Even if you’re going after a highly targeted segment of the market, the wider the coverage of your data, the greater chance that that data will get you closer to where you need to go.
Of course, coverage alone isn’t enough. The USDA has near-total coverage of the market and provides aggregate planting figures on a state-by-state basis. But what they don’t make publicly available is detail down to a grower-by-grower level.
The more detail you have on growers and segments of growers, the better able you’ll be to make strategic decisions, create custom marketing campaigns and engage in enticing sales conversations that drive farmers to close.
Here are just a few types of data you should go after:
- Basic information. Start with the basics: contact information for multiple channels--email, address, phone--as well as the name of the grower and their business entity (if applicable).
- Crop rotation & history. It’s important to understand broadly how many corn, soybean, and other types of growers are available in the market, but also the specific rotation patterns.

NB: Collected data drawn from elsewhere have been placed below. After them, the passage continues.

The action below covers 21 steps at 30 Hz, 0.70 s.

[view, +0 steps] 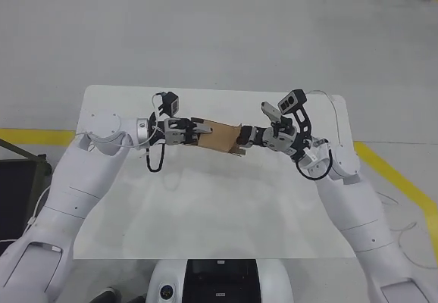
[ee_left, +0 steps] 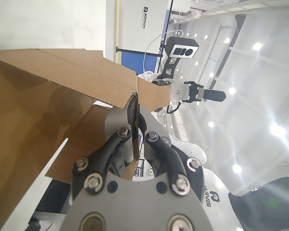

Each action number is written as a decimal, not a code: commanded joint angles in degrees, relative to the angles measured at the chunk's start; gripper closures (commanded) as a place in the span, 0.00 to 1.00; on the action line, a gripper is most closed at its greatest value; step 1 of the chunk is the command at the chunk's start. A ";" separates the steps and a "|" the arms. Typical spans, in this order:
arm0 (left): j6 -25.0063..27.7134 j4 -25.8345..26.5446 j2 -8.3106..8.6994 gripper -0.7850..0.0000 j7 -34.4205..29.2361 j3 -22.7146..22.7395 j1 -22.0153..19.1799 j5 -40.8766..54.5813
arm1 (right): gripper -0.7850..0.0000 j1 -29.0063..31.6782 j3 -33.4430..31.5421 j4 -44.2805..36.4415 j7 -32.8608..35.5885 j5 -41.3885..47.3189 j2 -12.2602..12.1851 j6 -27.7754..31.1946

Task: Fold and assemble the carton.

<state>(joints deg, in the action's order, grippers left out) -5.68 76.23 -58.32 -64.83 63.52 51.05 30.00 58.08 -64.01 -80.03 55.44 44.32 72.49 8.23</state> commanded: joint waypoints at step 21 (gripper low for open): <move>-0.29 -1.14 0.04 1.00 -1.52 1.57 0.00 2.28 | 0.00 -1.38 0.62 1.99 -1.34 -1.35 0.73 0.48</move>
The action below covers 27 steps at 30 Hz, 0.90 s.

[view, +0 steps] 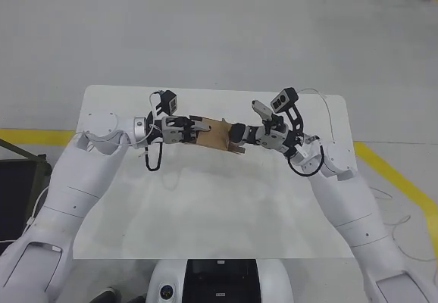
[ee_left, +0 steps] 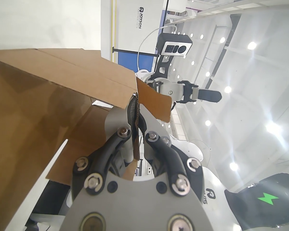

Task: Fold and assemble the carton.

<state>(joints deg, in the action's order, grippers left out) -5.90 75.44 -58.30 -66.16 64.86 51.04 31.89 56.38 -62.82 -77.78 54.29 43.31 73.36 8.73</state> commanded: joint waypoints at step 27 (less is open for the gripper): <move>-3.14 -1.52 0.02 1.00 -5.78 0.47 0.04 4.22 | 0.00 0.41 -1.43 3.05 -2.20 -0.48 0.23 -0.22</move>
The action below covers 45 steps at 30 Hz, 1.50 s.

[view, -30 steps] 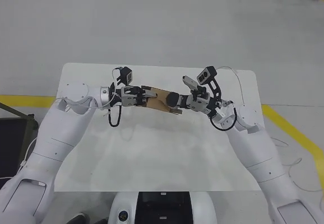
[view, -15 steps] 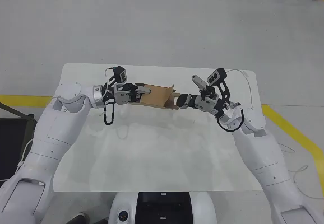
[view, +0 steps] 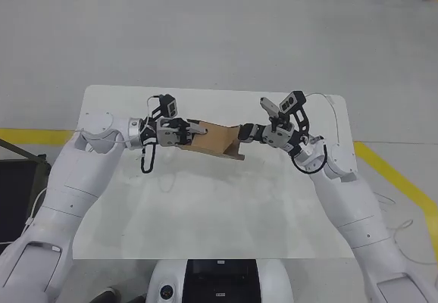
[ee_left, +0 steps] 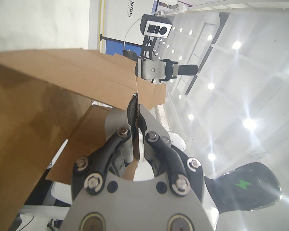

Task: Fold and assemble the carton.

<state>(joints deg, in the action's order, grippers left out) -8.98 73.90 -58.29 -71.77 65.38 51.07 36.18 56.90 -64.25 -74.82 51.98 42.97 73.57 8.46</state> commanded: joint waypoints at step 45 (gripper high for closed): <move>0.34 0.89 0.24 1.00 -0.76 -1.03 -0.42 -1.38 | 0.00 -4.59 0.52 8.09 8.09 1.85 1.14 1.36</move>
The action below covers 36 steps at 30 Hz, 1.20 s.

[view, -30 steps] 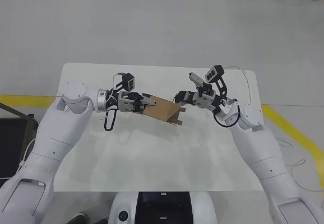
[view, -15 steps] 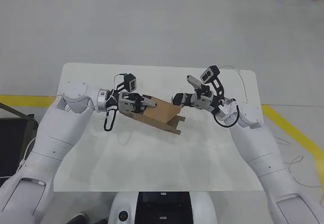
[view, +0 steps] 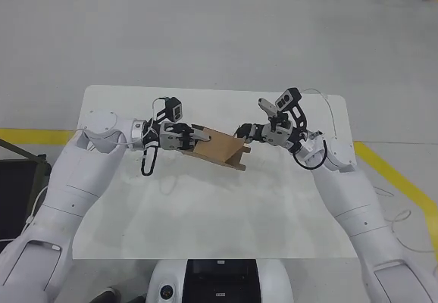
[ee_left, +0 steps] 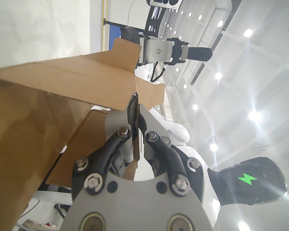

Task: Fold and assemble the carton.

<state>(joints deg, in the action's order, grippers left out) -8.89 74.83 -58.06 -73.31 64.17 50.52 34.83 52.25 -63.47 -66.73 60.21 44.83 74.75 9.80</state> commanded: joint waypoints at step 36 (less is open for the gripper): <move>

- Acreage & farm size. Large farms have different needs than smaller farms, and vice versa. It’s also important to know how many acres of different types of crops a grower operates, because a more diverse operation will respond differently than a homogenous one.
- Owner vs. operator status. Just because someone is listed as a grower doesn’t mean they’re the primary decision-maker. It’s important to know not only who owns the land, but who’s operating it.
- Related growers. Whether they co-operate the land with a sibling or cousin, or they’re a child who operates the parent’s land, there’s a web of relationships that you barely scratch the surface with when you look at a single grower record.
The more detail you have on individual growers, the better you can aggregate that information to look at specific segments of the market. When you only have estimated or projected aggregates, or your grower lists stop at name, address, crop type, and acreage, you’re missing out on so many applications and insights.
Data from ten years ago tells you--well--what happened ten years ago. While historical agriculture data has value in determining the patterns of farming over time, it doesn’t give you the most up-to-date picture as to what’s happening on the farm right now.
In the midst of a tumultuous planting season, updated data is absolutely critical.
A great example of recent data is our in-season data that we offer at Farm Market iD. We build that data from a variety of sources:
- Historic and In-Season Satellite Imagery from Landsat and Sentinel Sensors
- Historic and In-Season Weather Data Observations
- Historic planting information derived from the NASS Cropland Data Layers
Imagery collected in-season is the primary driver of crop identification. Historic and in-season weather information is used to predict crop growth stage and to fine-tune identification. Data driven from the NASS datasets are used to create spectral profiles unique to crops of interests.
An example of in-season data within one of our applications.
Information from satellite imagery is used to distinguish crops early in the growing season. Imagery from previous seasons, pertinent weather data such as growing degree days, soil temperature, and precipitation are used to create the baseline model against which new satellite imagery is compared.
The reason we provide in-season data is to make sure that our customers get the most up-to-date insights possible.
The more current information you have, the better able you’ll be to ascertain what’s going on in the farmer’s head, and the better able you’ll be able to communicate with and, eventually, sell to them.